Undichte Fenster - was tun

Sobald es draußen kalt wird, möchte man es im Haus umso angenehmer haben. Deshalb werden Sie auch spätestens mit dem ersten Kälteeinbruch im Herbst die Heizung aufzudrehen, damit es drinnen wohlig warm wird. Unangenehm wird es aber, wenn die Fenster nicht ganz abschließen und es zu allen Ecken herein zieht. Dabei ist Zugluft alles andere als gut für die Gesundheit. So sind Sie deutlich anfälliger für Erkältungen, wenn in Ihrer Wohnung dauerhaft Durchzug herrscht. Zugluft kann auch die Muskeln auskühlen und so Verspannungen verursachen, bis hin zu einem steifen Nacken.

Sie können aufgrund eines undichten Fensters also durchaus krank werden. Erfahren Sie daher hier, was Sie dagegen tun können.

Ursachen und Lösungen bei undichten Fenstern

Der häufigste Grund für undichte Fenster sind alte, poröse Fensterdichtungen, die mit den Jahren aushärten und brüchig werden. Deshalb sollten Sie bei neuen Fenstern Vorkehrungen treffen, damit es gar nicht erst soweit kommen kann. Sorgen Sie deshalb vor und behandeln Sie die Gummidichtungen der Fenster regelmäßig mit einem speziellen Pflegestift aus dem Baumarkt. Dieser ist meist beispielsweise aus Hirschtalg, der direkt auf das Gummi aufgetragen wird und es so geschmeidig und elastisch hält. Sie können aber auch ganz einfach auf die altbewährte Vaseline zurückgreifen.

Gerade bei alten Holzfenstern kann es oftmals auch vorkommen, dass sich diese im Laufe der Jahre oder sogar Jahrzehnte verziehen, wodurch sich Spalten zwischen dem Fensterflügel und dem Fensterrahmen bilden. Solche Spalten können Sie recht einfach abdichten, indem Sie spezielle selbstklebende Dichtstreifen in den Fensterrahmen einkleben. Solche Dichtstreifen gibt es in verschiedenen Ausführungen, beispielsweise aus Schaumstoff und oder Gummi. Schaumstoff hat den Vorteil, dass er recht günstig ist, jedoch ist die Haltbarkeit nicht so lang, weshalb Sie solche Dichtstreifen schon bald wieder erneuern müssen. Greifen Sie deshalb am besten gleich zu Gummidichtungen, auch wenn diese deutlich teurer sein können als solche aus Schaumstoff. Im Gegenzug können sie gut und gerne 15 Jahre lang halten.

Alte Fenster – welche Rechte haben Sie als Mieter?

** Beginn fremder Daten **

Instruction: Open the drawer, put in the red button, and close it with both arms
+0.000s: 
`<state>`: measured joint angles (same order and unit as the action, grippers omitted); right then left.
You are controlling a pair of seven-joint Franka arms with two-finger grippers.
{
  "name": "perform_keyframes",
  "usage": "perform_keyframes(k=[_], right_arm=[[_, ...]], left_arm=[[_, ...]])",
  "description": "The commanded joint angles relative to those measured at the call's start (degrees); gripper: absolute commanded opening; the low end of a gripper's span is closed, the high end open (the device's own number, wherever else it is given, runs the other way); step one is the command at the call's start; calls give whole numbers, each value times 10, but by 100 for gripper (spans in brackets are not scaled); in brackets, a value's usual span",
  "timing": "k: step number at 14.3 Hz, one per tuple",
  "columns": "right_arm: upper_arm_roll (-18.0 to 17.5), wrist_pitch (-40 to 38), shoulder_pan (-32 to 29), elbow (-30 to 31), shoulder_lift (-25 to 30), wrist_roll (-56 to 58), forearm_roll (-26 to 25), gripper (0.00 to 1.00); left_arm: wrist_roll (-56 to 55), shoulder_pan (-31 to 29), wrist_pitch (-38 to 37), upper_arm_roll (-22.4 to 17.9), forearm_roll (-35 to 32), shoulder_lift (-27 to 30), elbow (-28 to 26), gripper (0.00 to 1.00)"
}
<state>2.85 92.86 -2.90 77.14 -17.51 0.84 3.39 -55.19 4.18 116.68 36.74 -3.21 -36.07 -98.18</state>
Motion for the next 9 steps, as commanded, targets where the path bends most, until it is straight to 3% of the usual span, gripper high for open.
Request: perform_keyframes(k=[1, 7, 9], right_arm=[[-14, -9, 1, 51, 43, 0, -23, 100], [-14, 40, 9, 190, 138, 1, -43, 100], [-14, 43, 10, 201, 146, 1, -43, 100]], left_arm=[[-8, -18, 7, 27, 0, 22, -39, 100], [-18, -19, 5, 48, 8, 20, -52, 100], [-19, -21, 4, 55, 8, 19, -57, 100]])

Gerade Altbauwohnungen sind bei vielen Menschen aufgrund ihrer besonderen Wohnatmosphäre und ihres großzügigen Schnitts überaus beliebt. Allerdings sind alte Wohnungen in der Regel auch mit alten Fenstern verbunden, die entsprechend undicht sein können. Wird dies nicht direkt beim Einzug in die Wohnung gegenüber dem Vermieter beanstandet, wird es recht schwierig sein, eine Mietminderung oder eine Reparatur durchzusetzen. Fakt ist aber, dass undichte Fenster die Heizkosten gerade im Winter enorm in die Höhe treiben können, da die Wärme viel zu schnell entweichen kann. Für viele Mieter stellt sich dann die Frage, ob der Vermieter nicht verpflichtet ist, die undichten gegen neue Fenster zu austauschen. Da dies allerdings für ihn mit sehr hohen Kosten verbunden ist, werden Sie hier sicherlich nicht gerade auf große Gegenliebe treffen, wenn Sie den Vermieter darauf ansprechen.

Die Rechtsprechung sieht aber spätestens dann Handlungsbedarf seitens des Vermieters, wenn es Ihnen trotz Dauerheizen auf maximaler Heizstufe nicht möglich ist, die Raumtemperatur auf ein zumutbares Level zu bringen. Dieser Grenzwert liegt bei mindestens 20 -22° C. Wenn Sie heizen, es in der Wohnung aber dennoch kalt bleibt, dann muss der Vermieter handeln, ansonsten können Sie die Miete mindern. Dabei spielt es aber immer auch eine Rolle, ob die Fenster bereits bei Ihrem Einzug nachweislich mangelhaft waren und dies schriftlich protokolliert wurde, oder ob sie erst mit den Jahren undicht geworden sind.